Blue Warrior still moved. She left the wall and the two living azi guards and went out into the center of the bloody floor, where Warrior lay, in a seeping of clear majat fluids. She held out her hand and it knew her.

Air sucked into the chambers. Auditory palps extended, trembling.

“Taste,” it begged of her.

“Reds didn’t get it,” she said. “We took them all.”

“Yesss.”

Someone cried out, down the corridor. More tall shapes had entered, moving in haste: she flung up her hand, forbidding the azi to fire.

“Blues have come,” she said. Warrior attempted to rise, but had no control of its limbs. She gave it room, and the blues scattered human medical personnel and what security forces had arrived. They crossed the last interval cautiously, stiff and sidling, until Raen showed her right hand, and they recognised her for blue-hive Kontrin.

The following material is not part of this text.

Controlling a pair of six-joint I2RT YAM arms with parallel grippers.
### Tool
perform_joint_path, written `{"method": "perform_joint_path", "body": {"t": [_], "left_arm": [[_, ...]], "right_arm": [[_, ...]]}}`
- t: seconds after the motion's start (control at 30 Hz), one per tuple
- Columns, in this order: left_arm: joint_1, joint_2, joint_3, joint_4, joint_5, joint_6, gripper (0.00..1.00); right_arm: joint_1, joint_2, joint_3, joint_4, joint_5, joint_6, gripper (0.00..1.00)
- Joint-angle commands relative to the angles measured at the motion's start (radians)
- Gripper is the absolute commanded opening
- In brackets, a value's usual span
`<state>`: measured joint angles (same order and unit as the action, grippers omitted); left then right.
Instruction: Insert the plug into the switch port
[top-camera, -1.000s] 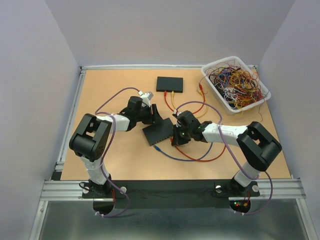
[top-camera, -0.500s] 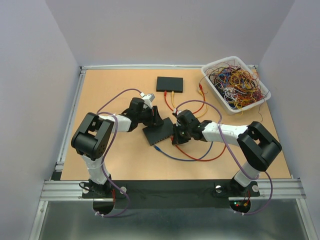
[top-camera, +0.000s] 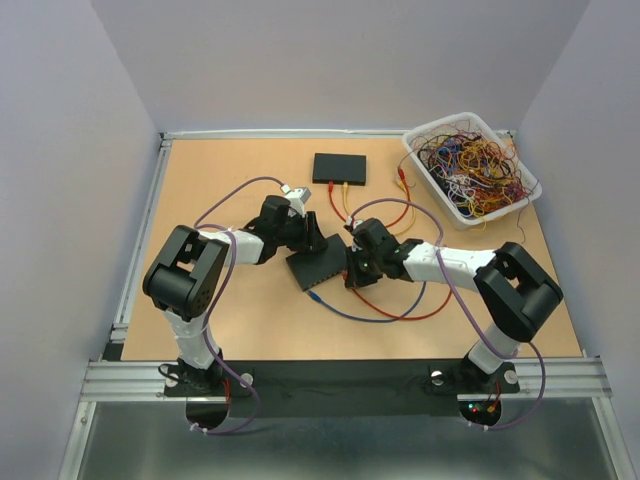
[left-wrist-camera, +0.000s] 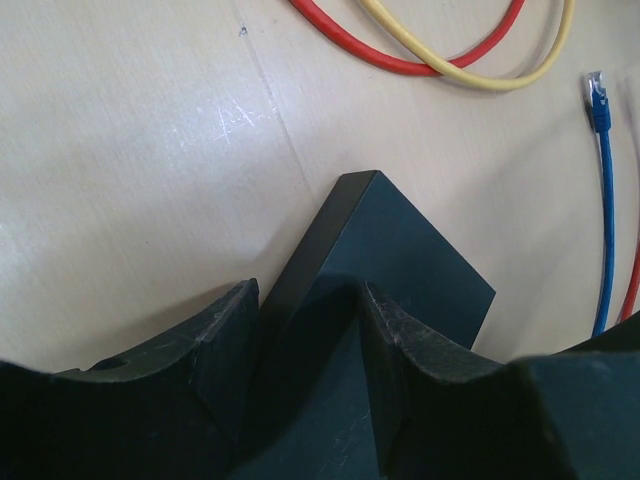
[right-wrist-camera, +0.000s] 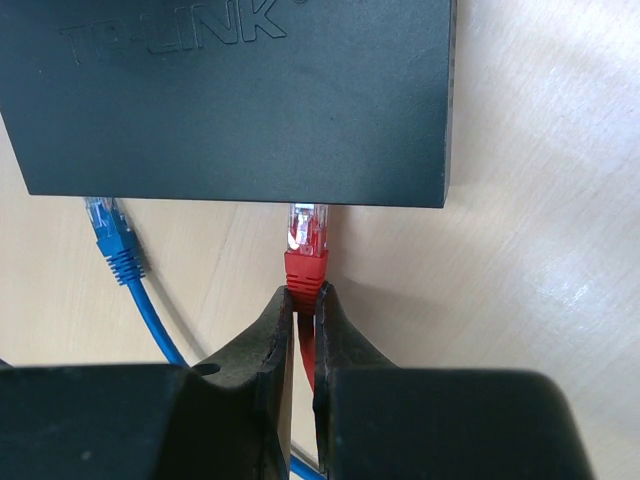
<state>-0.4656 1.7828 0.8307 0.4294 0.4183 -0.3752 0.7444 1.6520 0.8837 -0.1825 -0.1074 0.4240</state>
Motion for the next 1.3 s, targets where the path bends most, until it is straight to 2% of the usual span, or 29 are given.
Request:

Then they came in a rush. Some went at once to the fallen reds, taking taste, booming to each other in majat language, and two bent over Warrior.

Taste passed, long and complex, the mandibles of living and dying locked. Then the first Warrior drew back, seeming disoriented. The second took taste, in that strange semblance of a kiss. Other blues came. Somewhere a human wept, audibly. Medical personnel tried quietly to drag victims away from the area. Raen stood still. A third, a fourth Warrior bent over the fallen Kalind blue. The message was being distributed as far as Warrior’s fluids could suffice.

The fifth one breathed something in majat language; Warrior sighed an answer. Then the Istran blue’s jaws closed, and Warrior’s head rolled free.

“Kontrin,” another intoned, facing her.

“I am Raen Meth-maren. Tell your Mother so, Warrior. This-unit was from Kalind. Mother will know. Can you reach your hill safely from here?”

“Yesss. Must go now. Haste.”

It turned away. Separate Warriors gathered up the head and body of Warrior, lest other hives read any portion of its message. Grouped, they turned and scuttled out.

Two remained.

One came forward, Istran blue, auditory palps extended in sign of peaceful approach. It bowed itself and opened its mandibles. It was Istra’s gift, the fifth Warrior, the one who had tasted and killed. In a sense, it wasWarrior: the thread continued.